How to resolve commercial disputes

Paul Kite, Partner in IBB Solicitors' Commercial Dispute Resolution Team, explains the strategies available to businesses.

Most businesses will become involved in a commercial dispute of some kind in their lifetime, often inadvertently. This may be with a supplier, a customer, or internally. How a business deals with a dispute can say a lot about the business and its culture, as well as impact upon the reputation of those involved.

Paul Kite, head of commercial dispute resolution and mediator at leading Thames Valley law firm IBB Solicitors shares some thoughts on dispute resolution processes and strategies.

No ‘one size fits all’ approach

The resolution of commercial disputes is not a ‘one size fits all’ process. It is important to remain flexible in terms of approach and the range of possible outcomes that will meet the commercial and financial objectives of the organisation. These objectives may change, depending upon the nature and stage of the resolution process. 

Disputes arise in a number of different contexts:

  • A supplier refusing to pay for goods
  • A customer disputing the nature, extent or cost of services
  • And arguably the worst, a falling out amongst owners, affecting the stability of the business

In all these scenarios, one thing is for sure. The dispute has the potential to absorb a significant amount of management time, in addition to any professional costs incurred.

Could parties resolve the issues themselves?

In recent years we have seen the courts try to encourage parties to take active steps to resolve disputes themselves. The court remains the ultimate arbiter and there will be cases where a party needs to obtain a formal ruling, perhaps on a point of law. But given that the outcome of a legal case is never 100% certain, can you afford not to consider alternatives to litigation?
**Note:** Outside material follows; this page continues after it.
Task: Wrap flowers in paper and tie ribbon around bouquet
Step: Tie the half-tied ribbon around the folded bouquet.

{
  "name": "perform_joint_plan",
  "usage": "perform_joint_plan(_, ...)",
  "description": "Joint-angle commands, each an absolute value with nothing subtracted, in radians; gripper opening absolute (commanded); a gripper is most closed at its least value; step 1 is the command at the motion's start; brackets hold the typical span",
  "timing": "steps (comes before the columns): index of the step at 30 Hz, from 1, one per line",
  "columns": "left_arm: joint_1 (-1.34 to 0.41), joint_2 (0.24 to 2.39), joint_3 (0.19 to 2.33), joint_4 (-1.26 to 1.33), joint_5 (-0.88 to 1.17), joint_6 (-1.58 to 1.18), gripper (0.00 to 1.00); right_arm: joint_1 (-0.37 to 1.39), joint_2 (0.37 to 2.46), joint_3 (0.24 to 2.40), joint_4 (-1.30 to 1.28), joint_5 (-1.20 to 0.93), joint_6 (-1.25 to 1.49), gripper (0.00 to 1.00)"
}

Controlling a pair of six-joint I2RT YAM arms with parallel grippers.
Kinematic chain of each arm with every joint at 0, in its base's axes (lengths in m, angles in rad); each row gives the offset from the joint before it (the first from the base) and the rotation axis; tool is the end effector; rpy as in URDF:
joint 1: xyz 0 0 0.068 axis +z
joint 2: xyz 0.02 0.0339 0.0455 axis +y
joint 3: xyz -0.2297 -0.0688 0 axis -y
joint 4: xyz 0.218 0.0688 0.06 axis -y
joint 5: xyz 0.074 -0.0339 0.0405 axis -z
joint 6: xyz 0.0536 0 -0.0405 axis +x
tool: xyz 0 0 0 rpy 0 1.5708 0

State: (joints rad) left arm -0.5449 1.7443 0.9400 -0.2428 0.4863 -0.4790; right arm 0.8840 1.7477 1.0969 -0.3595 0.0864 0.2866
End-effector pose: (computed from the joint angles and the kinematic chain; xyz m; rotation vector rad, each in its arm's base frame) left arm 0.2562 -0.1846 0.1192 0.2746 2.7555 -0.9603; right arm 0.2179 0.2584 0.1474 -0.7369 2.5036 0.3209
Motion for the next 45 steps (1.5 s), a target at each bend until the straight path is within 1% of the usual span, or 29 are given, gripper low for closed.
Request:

As early as possible, consider all options for trying to resolve a dispute. Is there a mechanism set out in the contract? If not, is this something that you need to consider for the future? There may be an obligation on the parties to use a particular form of dispute resolution as a result of membership of a particular organisation. It is becoming increasingly common to see dispute resolution clauses in commercial contracts requiring the parties to follow a previously agreed process. Escalation clauses  start, perhaps, with the key relationship personnel meeting, moving up to the CEOs and thereafter mediation, followed by arbitration or litigation. The theory is that any escalation of the dispute is incremental and helps to preserve the relationship.

Alternative Dispute Resolution

Each stage is a form of alternative dispute resolution (ADR). The Courts have the ability to impose costs sanctions on a party who unreasonably refuses to participate in ADR. Expert determination is another form of ADR, under-used in my experience. It can be a quicker, cheaper and effective mechanism for resolution by third party determination. It has a prevalence in disputes relating to business valuations or property, but need not be confined to such. A technical or sector expert could be called upon to decide a dispute relating to work undertaken or goods supplied. As long as the parties agree to be bound by the decision the risk is the same for both parties and probably no more so than a judicial decision. 

Mediation

Mediation has a high settlement rate. The benefits of mediation are well known and include confidentiality and flexibility, for both the process and outcome. A Judge or Arbitrator will often be constrained in what he or she can award. Because the parties at mediation control the outcome, this can include non-financial elements: an apology, a credit note, the promise of future business, for example. Perversely, the process may help to strengthen relationships and provide a bolder, better long-term platform for future business.

Settlement offers

A question that often comes up is when a party should make a settlement offer. There is no absolute answer to this question: at any point that it feels right is a good starting point. The making of strategic offers to settle and the conduct of the parties are relevant factors which the court can and will take into account when deciding who should pay the costs of any legal proceedings. The Court Rules contain a mechanism for making offers to settle in a particular form so as not to amount to an admission or be admissible before the court on the determination of the substantive issues. The rules also contain protocols for pre-action conduct.  Not making an offer or not following protocol is likely to create financial risk. 

Finally, try to understand how and why the dispute has got to where it has. Is it a personality clash, or is there some substance to the complaints being made?  An objective appreciation of the obstacles to settlement on both sides should help to maximise the prospects of settlement and promote a solutions focussed approach.